■ Work request ■
If a line in the records contains the word "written", count it; state the resulting number and nothing more.

[Dataset records]
_ _ _
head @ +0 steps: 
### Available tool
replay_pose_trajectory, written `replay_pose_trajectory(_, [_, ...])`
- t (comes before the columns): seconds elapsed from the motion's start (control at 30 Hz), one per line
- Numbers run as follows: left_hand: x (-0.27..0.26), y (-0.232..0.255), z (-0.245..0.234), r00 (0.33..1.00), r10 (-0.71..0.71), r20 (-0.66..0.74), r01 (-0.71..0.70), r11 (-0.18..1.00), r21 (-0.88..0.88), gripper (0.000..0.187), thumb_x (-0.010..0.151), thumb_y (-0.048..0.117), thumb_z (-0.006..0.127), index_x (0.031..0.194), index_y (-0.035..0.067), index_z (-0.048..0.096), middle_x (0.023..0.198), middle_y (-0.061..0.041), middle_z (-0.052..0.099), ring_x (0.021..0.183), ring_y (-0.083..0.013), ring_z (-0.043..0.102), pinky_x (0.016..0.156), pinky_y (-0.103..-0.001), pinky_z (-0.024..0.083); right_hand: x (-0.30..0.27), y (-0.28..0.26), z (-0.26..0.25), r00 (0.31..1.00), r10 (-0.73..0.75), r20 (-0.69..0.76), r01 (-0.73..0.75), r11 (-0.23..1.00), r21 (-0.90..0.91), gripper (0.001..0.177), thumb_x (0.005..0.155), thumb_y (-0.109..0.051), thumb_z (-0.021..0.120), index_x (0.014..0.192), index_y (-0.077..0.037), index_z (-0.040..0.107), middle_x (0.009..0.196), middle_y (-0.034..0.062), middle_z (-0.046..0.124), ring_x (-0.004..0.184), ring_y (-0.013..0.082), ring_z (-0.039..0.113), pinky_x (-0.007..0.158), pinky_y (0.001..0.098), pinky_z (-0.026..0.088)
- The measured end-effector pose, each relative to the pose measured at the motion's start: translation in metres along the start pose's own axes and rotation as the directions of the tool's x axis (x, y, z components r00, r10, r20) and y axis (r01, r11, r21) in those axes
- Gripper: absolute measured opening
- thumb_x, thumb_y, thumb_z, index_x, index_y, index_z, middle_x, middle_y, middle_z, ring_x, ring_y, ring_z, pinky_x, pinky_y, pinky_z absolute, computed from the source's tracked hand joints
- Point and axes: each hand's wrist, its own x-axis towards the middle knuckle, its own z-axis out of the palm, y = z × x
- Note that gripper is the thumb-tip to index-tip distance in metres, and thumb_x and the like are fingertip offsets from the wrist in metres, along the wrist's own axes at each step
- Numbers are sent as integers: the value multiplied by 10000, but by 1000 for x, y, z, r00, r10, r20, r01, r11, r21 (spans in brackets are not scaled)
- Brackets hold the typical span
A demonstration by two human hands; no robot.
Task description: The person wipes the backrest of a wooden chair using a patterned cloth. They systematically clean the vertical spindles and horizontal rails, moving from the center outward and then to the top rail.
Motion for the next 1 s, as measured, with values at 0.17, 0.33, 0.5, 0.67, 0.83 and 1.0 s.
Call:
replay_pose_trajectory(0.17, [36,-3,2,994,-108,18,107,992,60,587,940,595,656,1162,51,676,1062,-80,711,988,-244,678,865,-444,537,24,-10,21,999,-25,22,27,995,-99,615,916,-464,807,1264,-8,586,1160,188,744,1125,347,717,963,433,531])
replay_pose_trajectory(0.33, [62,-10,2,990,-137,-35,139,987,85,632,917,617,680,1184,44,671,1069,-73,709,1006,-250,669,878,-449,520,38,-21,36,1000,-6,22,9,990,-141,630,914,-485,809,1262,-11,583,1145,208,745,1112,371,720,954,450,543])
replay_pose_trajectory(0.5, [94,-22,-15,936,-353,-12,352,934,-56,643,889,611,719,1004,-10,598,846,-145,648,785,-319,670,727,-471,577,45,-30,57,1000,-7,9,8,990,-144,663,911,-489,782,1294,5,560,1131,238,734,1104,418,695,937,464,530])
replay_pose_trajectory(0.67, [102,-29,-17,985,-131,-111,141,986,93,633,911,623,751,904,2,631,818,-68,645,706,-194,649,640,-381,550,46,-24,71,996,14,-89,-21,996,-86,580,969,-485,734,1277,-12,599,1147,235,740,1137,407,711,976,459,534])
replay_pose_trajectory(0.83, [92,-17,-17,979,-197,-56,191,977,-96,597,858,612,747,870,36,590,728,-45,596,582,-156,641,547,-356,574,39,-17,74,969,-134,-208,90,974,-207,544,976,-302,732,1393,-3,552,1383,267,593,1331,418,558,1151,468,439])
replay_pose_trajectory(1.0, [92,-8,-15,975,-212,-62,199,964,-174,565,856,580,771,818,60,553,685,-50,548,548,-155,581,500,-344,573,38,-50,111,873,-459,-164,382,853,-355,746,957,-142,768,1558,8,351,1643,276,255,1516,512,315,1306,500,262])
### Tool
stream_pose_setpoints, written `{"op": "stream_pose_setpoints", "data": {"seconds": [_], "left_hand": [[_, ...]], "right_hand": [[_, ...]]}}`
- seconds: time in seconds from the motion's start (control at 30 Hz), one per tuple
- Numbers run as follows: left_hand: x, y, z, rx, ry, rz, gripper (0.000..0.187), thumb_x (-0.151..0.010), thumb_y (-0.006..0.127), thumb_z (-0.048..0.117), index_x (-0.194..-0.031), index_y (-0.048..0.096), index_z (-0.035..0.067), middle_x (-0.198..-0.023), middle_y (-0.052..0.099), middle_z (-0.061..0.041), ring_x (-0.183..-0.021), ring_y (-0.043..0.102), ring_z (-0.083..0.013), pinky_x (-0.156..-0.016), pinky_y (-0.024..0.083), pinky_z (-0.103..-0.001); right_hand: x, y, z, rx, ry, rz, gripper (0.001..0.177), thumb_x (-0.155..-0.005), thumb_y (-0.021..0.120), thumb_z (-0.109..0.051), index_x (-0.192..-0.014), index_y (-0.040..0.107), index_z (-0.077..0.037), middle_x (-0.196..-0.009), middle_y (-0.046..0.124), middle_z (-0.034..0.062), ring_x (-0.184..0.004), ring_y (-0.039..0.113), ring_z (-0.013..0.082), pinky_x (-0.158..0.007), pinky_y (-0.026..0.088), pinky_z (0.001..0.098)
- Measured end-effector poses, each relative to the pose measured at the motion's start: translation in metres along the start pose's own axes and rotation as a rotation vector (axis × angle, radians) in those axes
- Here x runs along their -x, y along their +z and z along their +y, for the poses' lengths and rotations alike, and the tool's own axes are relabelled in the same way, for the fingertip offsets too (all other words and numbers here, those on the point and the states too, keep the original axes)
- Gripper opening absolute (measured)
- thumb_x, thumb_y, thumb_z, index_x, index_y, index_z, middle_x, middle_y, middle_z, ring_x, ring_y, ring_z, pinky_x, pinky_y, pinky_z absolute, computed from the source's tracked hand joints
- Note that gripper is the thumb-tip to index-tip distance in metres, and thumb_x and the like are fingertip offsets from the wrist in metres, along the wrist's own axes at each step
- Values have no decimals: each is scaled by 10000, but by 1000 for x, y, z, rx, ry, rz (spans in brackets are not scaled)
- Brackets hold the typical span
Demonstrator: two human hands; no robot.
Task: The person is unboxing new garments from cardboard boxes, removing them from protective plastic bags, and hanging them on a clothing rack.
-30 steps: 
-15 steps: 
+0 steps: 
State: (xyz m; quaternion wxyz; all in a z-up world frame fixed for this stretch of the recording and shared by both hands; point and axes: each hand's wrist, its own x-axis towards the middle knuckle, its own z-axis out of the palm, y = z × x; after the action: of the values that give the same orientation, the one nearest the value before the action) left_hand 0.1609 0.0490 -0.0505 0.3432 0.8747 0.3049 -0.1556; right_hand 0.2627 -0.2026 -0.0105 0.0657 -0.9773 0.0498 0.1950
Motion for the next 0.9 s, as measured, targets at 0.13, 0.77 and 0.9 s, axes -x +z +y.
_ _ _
■ Expected output ■
2